"She is that, Miss Deleah. I tell you how 'tis with me and Bessie—spite of her having such a way with her with the gentlemen, and such a will of her own—I have always felt I haven't never lost the little girl I had to wait on when first I come to service with your ma."

CHAPTER XXXII

The Man With The Mad Eyes

The other women being employed in the daytime, the sitting-room had been more especially Bessie's domain. How strange and chilling was the thought it would be empty of Bessie for evermore. Her untidy work-basket peeped out from under the sofa where she always pushed it on the appearance of a visitor; the penny weekly paper in which she read of the fashions, and the romantic love-matches of which she had dreamed while making an absolutely sordid marriage herself, was tucked behind the cushion of her chair. Deleah stood within the doorway for a minute, without entering, feeling strangely bereaved and forlorn. Not much sympathy had been between the pair, but the ties of blood are stronger than is realised till "marriage or death or division" snaps the cord.

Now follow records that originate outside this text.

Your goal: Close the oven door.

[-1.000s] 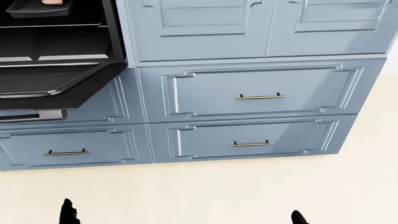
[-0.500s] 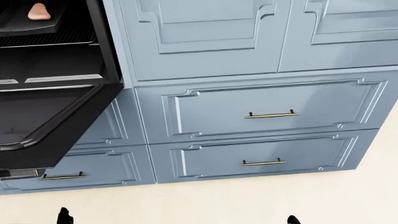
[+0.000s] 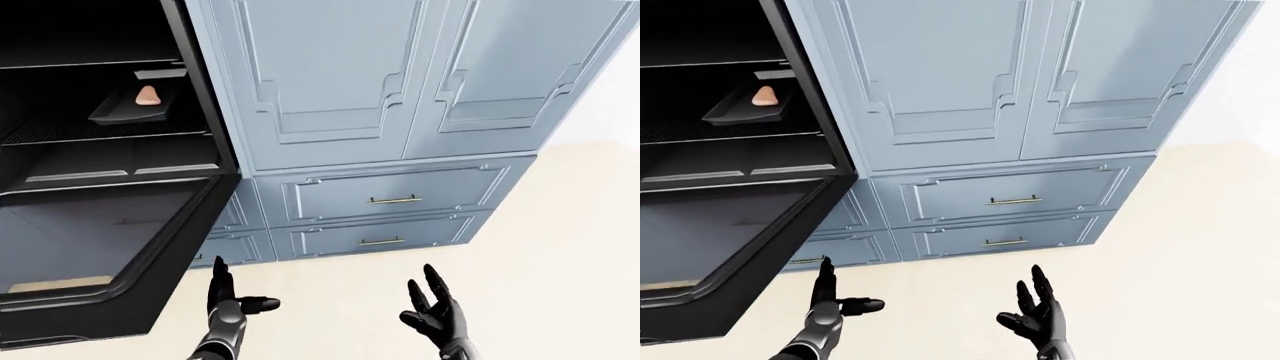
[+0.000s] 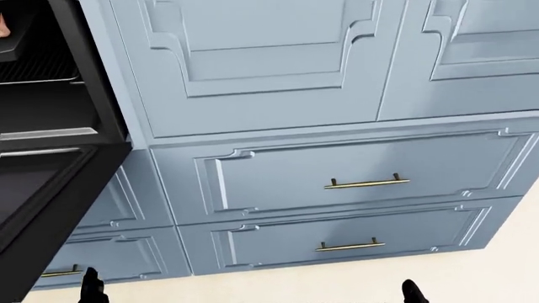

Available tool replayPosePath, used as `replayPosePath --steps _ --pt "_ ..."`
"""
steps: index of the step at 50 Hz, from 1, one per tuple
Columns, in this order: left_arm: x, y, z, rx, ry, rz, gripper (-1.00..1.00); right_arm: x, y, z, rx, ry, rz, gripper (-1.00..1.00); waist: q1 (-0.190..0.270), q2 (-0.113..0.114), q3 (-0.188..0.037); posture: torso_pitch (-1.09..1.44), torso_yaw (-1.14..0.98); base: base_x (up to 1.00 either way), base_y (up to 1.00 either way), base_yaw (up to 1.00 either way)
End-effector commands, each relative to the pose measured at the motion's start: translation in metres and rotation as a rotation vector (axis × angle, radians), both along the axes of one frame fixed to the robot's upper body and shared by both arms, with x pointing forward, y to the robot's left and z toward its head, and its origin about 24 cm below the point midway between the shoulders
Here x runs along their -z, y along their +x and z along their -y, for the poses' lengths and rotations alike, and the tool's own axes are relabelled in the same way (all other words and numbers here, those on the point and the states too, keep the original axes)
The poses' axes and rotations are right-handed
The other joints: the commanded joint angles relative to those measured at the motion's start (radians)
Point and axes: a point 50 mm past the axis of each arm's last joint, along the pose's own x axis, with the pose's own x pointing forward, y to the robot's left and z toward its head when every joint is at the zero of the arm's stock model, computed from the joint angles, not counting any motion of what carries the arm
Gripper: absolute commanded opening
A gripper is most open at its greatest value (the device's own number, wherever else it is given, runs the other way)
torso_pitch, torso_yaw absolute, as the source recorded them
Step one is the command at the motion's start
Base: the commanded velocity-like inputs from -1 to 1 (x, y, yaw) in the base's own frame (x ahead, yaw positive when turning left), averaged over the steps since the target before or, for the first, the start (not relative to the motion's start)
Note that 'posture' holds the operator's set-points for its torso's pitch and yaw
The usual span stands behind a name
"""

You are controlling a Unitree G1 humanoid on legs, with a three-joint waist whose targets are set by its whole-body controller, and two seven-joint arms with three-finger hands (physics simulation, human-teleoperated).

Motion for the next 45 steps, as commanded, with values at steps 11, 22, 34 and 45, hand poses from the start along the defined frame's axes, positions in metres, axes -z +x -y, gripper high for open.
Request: replayPosePath --steps 11,22,34,45 --pt "-0.008 0.009 -0.003 -0.008 0.009 0.045 1.0 0.0 0.003 -0.004 -0.086 -0.113 -0.048 1.0 0.023 -0.063 -0.023 0.0 0.0 0.0 0.0 0.05" --pt "-0.008 0.009 -0.004 -0.016 0.008 0.045 1.0 0.0 0.006 -0.008 -0.096 -0.1 -0.044 1.0 0.033 -0.015 -0.038 0.0 0.0 0.0 0.0 0.89" --pt "-0.009 0.01 -0.006 -0.022 -0.006 0.047 1.0 0.0 0.008 -0.011 -0.112 -0.099 -0.049 1.0 0.064 -0.047 -0.02 0.0 0.0 0.0 0.0 0.92" --pt "-0.009 0.01 -0.005 -0.021 -0.008 0.045 1.0 0.001 0.007 -0.013 -0.133 -0.104 -0.059 1.0 0.033 -0.083 -0.037 0.0 0.0 0.0 0.0 0.75"
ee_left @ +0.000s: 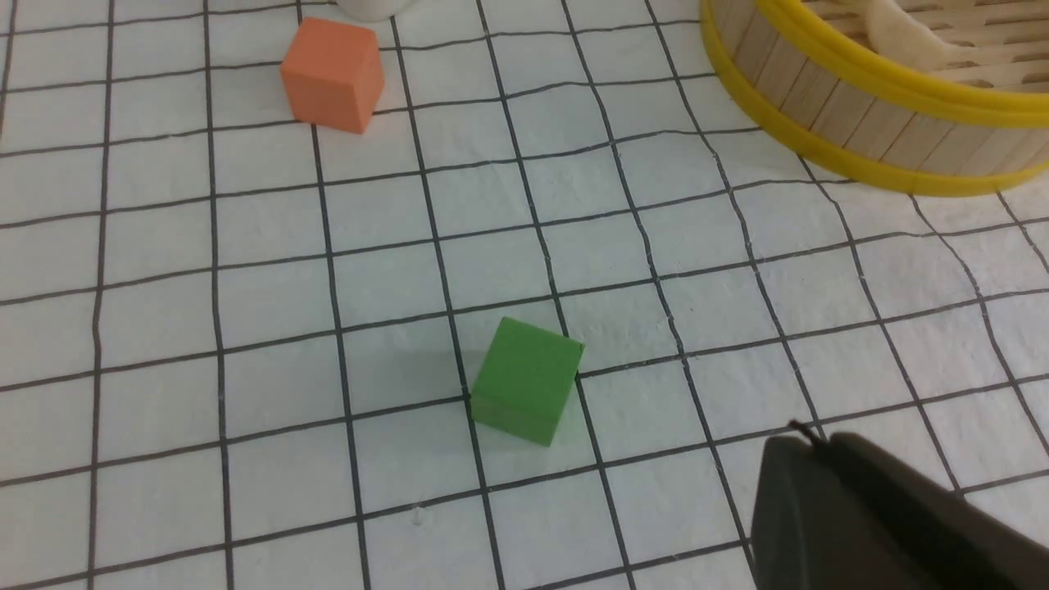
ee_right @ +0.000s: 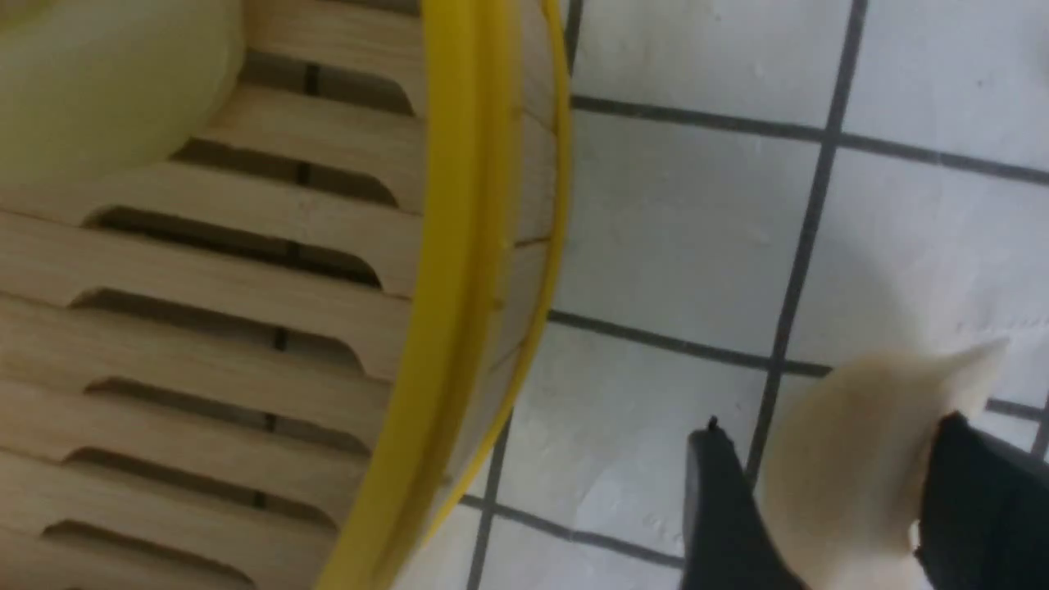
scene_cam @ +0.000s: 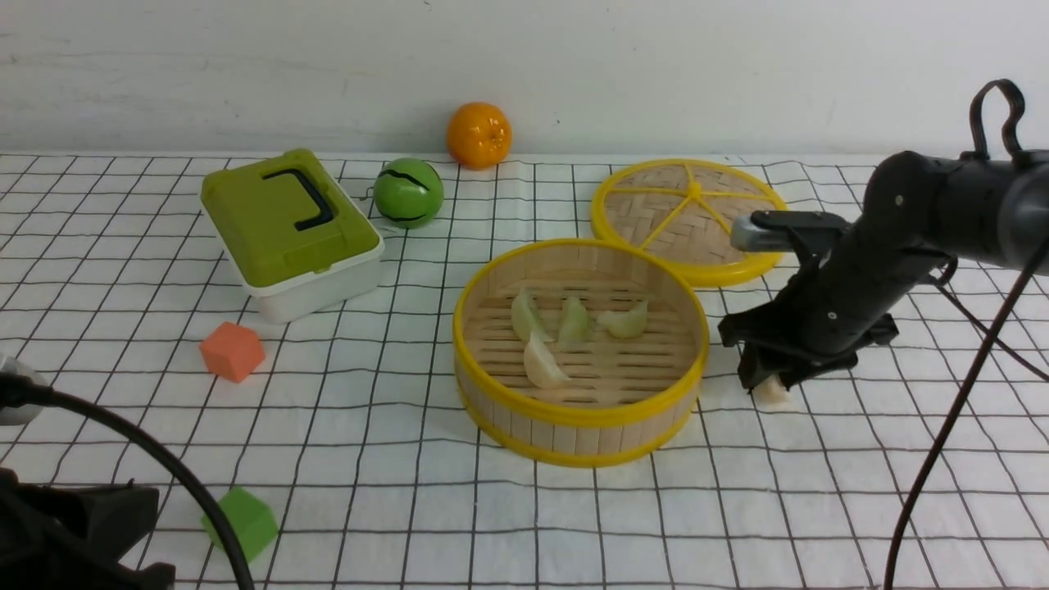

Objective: Put the dumplings into the steamer on the table with the white tablecloth.
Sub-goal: 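Reach for and grasp a dumpling lying on the table beside the steamer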

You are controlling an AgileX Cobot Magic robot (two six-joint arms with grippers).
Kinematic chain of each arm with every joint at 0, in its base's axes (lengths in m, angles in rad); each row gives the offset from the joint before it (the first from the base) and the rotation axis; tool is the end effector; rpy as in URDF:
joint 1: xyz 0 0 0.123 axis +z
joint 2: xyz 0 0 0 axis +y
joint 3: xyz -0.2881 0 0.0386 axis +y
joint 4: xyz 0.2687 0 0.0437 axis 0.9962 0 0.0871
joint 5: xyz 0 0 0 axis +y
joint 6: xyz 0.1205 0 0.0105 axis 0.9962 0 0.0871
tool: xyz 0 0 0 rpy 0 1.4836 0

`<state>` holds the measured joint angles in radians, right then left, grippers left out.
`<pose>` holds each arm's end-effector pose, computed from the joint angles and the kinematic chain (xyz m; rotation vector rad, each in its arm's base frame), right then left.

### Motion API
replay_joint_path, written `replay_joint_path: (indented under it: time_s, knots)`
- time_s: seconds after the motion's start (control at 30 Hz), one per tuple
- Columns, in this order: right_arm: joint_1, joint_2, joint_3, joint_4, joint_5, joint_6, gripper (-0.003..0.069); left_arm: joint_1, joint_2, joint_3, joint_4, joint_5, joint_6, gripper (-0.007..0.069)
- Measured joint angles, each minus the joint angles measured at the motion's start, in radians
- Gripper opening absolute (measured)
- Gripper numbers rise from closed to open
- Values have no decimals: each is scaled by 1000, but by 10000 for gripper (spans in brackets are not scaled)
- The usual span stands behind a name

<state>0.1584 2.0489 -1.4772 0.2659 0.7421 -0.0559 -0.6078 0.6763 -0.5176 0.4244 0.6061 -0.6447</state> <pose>0.4494 0.0936 0.1411 -0.0684 2.7923 0.3237 0.1528 -0.0717 0.2644 0.2177 2.1851 -0.2454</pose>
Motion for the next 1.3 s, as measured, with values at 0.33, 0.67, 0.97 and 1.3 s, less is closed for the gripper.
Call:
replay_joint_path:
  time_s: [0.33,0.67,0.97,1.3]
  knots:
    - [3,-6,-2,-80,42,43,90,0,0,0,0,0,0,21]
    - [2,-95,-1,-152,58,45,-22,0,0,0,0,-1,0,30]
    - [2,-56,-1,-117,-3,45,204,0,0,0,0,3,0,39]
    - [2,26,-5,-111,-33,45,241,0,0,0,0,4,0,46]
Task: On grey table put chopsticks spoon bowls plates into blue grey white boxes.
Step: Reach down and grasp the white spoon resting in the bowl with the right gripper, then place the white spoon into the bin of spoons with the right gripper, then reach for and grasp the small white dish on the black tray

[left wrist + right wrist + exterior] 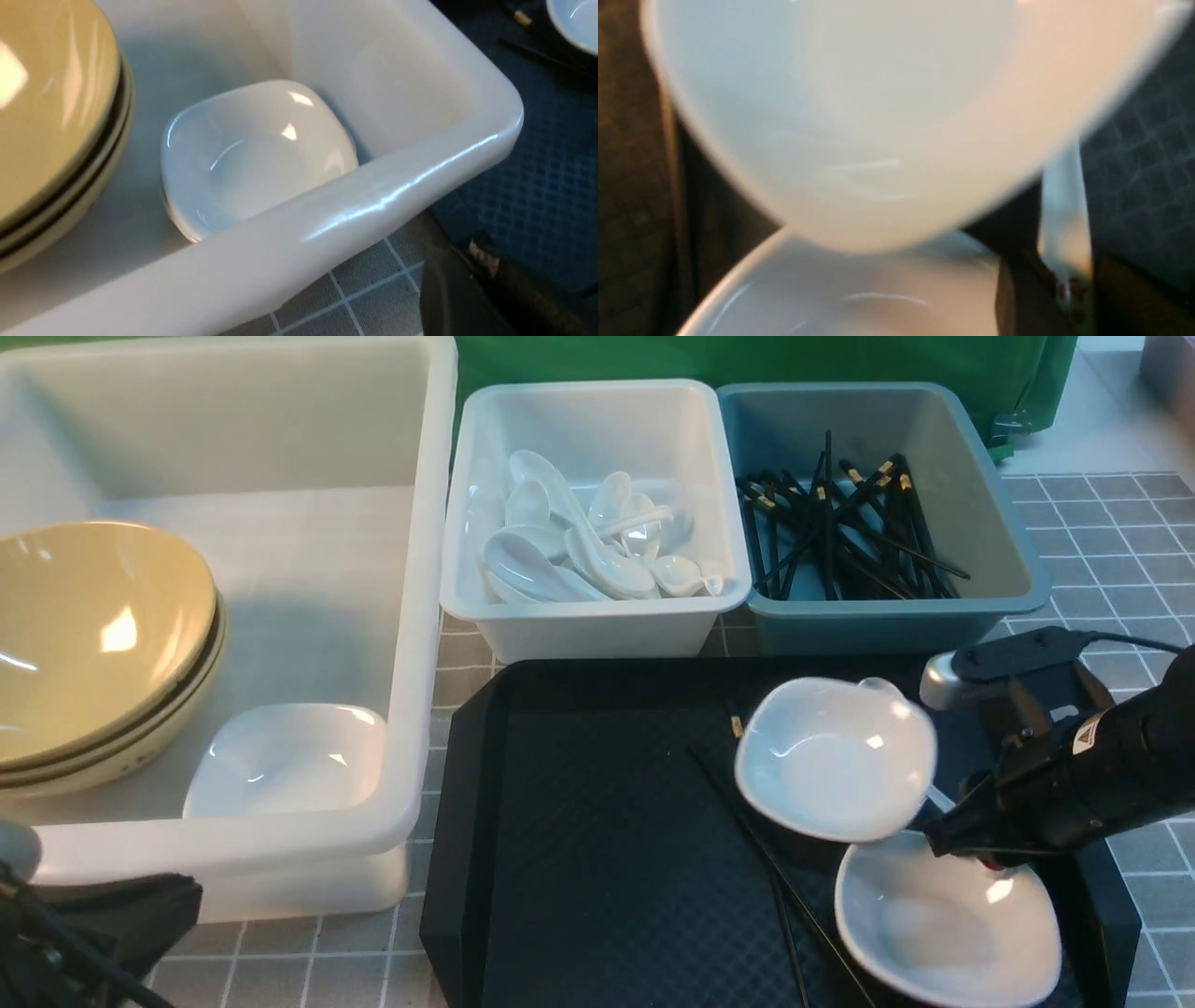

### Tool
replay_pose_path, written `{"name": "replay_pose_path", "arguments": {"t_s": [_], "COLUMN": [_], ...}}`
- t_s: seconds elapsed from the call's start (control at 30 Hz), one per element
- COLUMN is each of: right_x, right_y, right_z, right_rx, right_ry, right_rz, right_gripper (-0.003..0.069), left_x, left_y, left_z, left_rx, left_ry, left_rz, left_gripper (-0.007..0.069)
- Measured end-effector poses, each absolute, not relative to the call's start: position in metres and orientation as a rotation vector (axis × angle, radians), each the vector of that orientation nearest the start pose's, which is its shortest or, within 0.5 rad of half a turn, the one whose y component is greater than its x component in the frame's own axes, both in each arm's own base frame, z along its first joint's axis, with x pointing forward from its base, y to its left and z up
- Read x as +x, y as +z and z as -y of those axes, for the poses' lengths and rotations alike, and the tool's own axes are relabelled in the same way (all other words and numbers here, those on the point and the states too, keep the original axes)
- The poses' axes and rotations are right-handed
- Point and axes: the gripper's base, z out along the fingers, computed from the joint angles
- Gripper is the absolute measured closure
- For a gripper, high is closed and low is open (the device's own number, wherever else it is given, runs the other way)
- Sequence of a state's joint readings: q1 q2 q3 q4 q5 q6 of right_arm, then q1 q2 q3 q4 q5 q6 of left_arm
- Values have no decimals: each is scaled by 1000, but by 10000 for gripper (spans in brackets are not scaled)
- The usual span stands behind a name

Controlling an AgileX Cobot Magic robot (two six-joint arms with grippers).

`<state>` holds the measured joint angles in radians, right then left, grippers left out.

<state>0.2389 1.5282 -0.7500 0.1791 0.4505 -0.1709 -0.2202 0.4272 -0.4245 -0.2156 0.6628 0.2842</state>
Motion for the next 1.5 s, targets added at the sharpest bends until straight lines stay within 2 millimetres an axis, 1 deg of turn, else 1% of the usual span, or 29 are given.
{"name": "replay_pose_path", "arguments": {"t_s": [0.13, 0.23, 0.27, 0.33, 0.4, 0.43, 0.47, 0.5, 0.53, 0.57, 0.63, 0.67, 0.73, 0.8, 0.83, 0.87, 0.97, 1.0, 1.03, 1.1, 1.13, 1.17, 1.2, 1.23, 1.3, 1.37, 1.43, 1.47, 1.5], "right_x": [259, 251, 250, 248, 254, 255, 263, 269, 272, 288, 318, 333, 360, 375, 391, 402, 419, 420, 422, 417, 417, 412, 401, 393, 375, 363, 361, 360, 362], "right_y": [194, 214, 216, 235, 258, 261, 280, 292, 297, 316, 321, 321, 317, 313, 308, 304, 300, 300, 302, 305, 306, 304, 303, 299, 281, 252, 229, 228, 216], "right_z": [-70, -69, -69, -69, -74, -76, -89, -101, -104, -134, -168, -180, -196, -203, -208, -210, -204, -202, -190, -170, -169, -162, -151, -146, -138, -133, -131, -131, -131], "right_rx": [-366, -367, -367, -367, -364, -379, -437, -492, -503, -620, -674, -679, -685, -695, -705, -709, -695, -686, -654, -619, -618, -620, -633, -644, -677, -735, -771, -777, -796], "right_ry": [176, 185, 186, 195, 236, 239, 281, 306, 310, 324, 318, 312, 308, 310, 324, 345, 405, 412, 412, 374, 369, 349, 319, 310, 296, 272, 256, 255, 239], "right_rz": [-2647, -2594, -2587, -2532, -2438, -2424, -2319, -2245, -2221, -2076, -1959, -1929, -1911, -1916, -1944, -1982, -2109, -2131, -2215, -2314, -2321, -2369, -2450, -2507, -2636, -2714, -2729, -2732, -2721], "right_gripper": [454, 454, 454, 454, 454, 454, 454, 454, 454, 454, 454, 454, 454, 447, 426, 397, 292, 277, 228, 209, 209, 208, 209, 210, 212, 212, 212, 212, 212], "left_x": [78, 78, 79, 79, 79, 79, 80, 80, 80, 80, 80, 80, 79, 78, 77, 76, 72, 72, 68, 64, 62, 61, 57, 55, 51, 48, 46, 45, 44], "left_y": [271, 272, 272, 272, 273, 273, 274, 274, 274, 274, 274, 273, 272, 271, 270, 269, 270, 270, 271, 274, 274, 275, 277, 277, 275, 272, 270, 270, 271], "left_z": [30, 30, 30, 30, 29, 29, 29, 29, 29, 29, 29, 29, 29, 29, 30, 30, 29, 29, 28, 27, 27, 26, 25, 24, 22, 19, 18, 17, 17], "left_rx": [428, 423, 422, 422, 420, 419, 416, 416, 415, 414, 415, 416, 420, 421, 421, 422, 424, 423, 422, 420, 420, 420, 421, 417, 407, 398, 396, 396, 394], "left_ry": [-204, -202, -202, -200, -197, -196, -194, -194, -194, -194, -195, -196, -199, -203, -211, -215, -220, -220, -219, -214, -213, -209, -194, -186, -168, -145, -122, -121, -112], "left_rz": [-2084, -2071, -2069, -2064, -2055, -2053, -2046, -2044, -2043, -2041, -2045, -2051, -2068, -2080, -2095, -2104, -2098, -2095, -2074, -2042, -2035, -2023, -1993, -1966, -1911, -1855, -1819, -1813, -1794], "left_gripper": [634, 634, 634, 634, 634, 634, 634, 634, 634, 634, 634, 634, 634, 634, 634, 634, 634, 634, 634, 634, 634, 634, 634, 634, 634, 634, 634, 634, 634]}}
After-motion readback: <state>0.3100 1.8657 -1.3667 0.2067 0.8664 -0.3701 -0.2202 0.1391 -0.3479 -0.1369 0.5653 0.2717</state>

With a lagging step Deleah went forward into the so pathetically empty room. On the table some flowers were lying. Two deep purple blooms of clematis. The creeper so carefully trained to climb beside a certain hall door came into her mind. She had noticed on an occasion she would fain have forgotten, without knowing she had done so, that it bore two buds. Deleah looked at the blossoms with an odd feeling of repulsion. She walked round the table to the side that was farthest from them. Then lifting her eyes, she saw that Charles Gibbon was standing by the opposite wall. The open door had screened him from her on entering.

"Mr. Gibbon!" she said, and her voice faltered with dismay; only apprehension was in her eyes.

He looked at her without speaking. It was curiously disturbing to see him standing there, his back to the wall, saying nothing; the broad, short figure, at one time so familiar in that room, now so alien and strange, the commonplace, plain-featured face, tragic with its new grey hue, the eyes—Deleah remembered with a shudder some words recently spoken about the eyes! They were fixed upon her face.

"Won't you come and sit down, Mr. Gibbon?"

He advanced a few steps, and stood at the table opposite her.

She looked at the flowers. "You brought these?"